***** SOURCE RECORDS
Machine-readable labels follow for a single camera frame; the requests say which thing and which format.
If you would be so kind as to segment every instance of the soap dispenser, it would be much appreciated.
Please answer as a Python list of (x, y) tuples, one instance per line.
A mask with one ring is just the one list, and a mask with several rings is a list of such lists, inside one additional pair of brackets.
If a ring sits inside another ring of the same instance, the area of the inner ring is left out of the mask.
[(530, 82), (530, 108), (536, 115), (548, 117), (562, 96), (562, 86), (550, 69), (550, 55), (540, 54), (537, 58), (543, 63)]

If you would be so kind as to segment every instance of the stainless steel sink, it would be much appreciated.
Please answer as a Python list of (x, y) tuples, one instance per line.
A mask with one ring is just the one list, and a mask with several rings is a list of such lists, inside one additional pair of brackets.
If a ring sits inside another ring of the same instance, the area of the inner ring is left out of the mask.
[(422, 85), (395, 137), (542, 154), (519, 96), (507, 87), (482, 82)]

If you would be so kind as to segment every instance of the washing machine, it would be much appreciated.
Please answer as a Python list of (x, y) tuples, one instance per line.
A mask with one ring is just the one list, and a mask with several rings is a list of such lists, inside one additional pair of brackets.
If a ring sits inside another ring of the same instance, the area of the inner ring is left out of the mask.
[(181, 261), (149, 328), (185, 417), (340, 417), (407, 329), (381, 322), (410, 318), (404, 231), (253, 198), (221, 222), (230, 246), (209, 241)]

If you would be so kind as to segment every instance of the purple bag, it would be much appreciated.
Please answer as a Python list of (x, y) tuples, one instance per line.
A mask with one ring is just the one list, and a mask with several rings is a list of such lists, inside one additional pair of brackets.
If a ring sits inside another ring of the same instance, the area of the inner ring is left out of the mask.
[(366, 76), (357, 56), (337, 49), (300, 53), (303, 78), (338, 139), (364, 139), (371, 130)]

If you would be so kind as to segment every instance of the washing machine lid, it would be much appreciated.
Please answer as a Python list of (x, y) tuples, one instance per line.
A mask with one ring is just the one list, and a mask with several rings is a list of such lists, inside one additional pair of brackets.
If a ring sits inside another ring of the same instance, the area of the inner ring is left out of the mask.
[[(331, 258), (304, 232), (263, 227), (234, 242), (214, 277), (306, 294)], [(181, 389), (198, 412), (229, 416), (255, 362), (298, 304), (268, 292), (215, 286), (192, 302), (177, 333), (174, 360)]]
**********
WORK ORDER =
Repeat the records above with every character intact.

WRITTEN SOLUTION =
Machine-readable labels follow for a single camera frame; the requests say which thing and which format.
If you would be so kind as to segment every instance of the soap dispenser, it would be much appreciated.
Please answer as a Python list of (x, y) tuples, one instance per line.
A mask with one ring is just the one list, and a mask with several rings is a list of such lists, inside one additional pair of brackets.
If a ring sits inside another ring of the same instance, the area of the inner ring is left out of the mask.
[(530, 82), (530, 108), (536, 115), (548, 117), (562, 96), (562, 86), (550, 69), (550, 55), (540, 54), (537, 58), (543, 63)]

If you would be so kind as to segment every instance of the stainless steel sink, it would be much appreciated.
Please answer as a Python list of (x, y) tuples, one instance per line.
A mask with one ring is just the one list, and a mask with several rings is a list of such lists, inside one additional pair of brackets.
If a ring sits inside another ring of the same instance, the area of the inner ring is left out of the mask.
[(422, 85), (395, 137), (542, 154), (519, 96), (507, 87), (482, 82)]

If you would be so kind as to segment every instance of the washing machine, it would be much appreciated.
Please answer as a Python list of (x, y) tuples, one instance per line.
A mask with one ring is just the one list, and a mask with several rings is a list of such lists, inside one additional pair of brackets.
If a ring sits inside another ring of the same instance, the area of the inner ring is left out of the mask.
[(181, 261), (149, 328), (185, 417), (340, 417), (407, 329), (381, 322), (410, 318), (404, 231), (253, 198), (221, 222), (230, 246), (209, 241)]

If you would be so kind as to segment every instance of the purple bag, it would be much appreciated.
Please answer as a Python list of (x, y) tuples, one instance per line.
A mask with one ring is just the one list, and a mask with several rings is a list of such lists, inside one additional pair of brackets.
If a ring sits inside another ring of the same instance, the area of the inner ring is left out of the mask.
[(366, 76), (357, 56), (337, 49), (300, 53), (303, 78), (338, 139), (364, 139), (371, 130)]

If you would be so kind as to segment every instance of the washing machine lid, it would be much appreciated.
Please answer as a Python list of (x, y) tuples, one instance per line.
A mask with one ring is just the one list, and a mask with several rings is a list of such lists, inside one additional pair of brackets.
If a ring sits inside another ring of the same instance, the area of the inner ring is left out of the mask.
[[(331, 258), (304, 232), (263, 227), (234, 242), (214, 277), (306, 294)], [(181, 389), (198, 412), (229, 416), (255, 362), (298, 304), (268, 292), (215, 286), (192, 302), (177, 333), (174, 360)]]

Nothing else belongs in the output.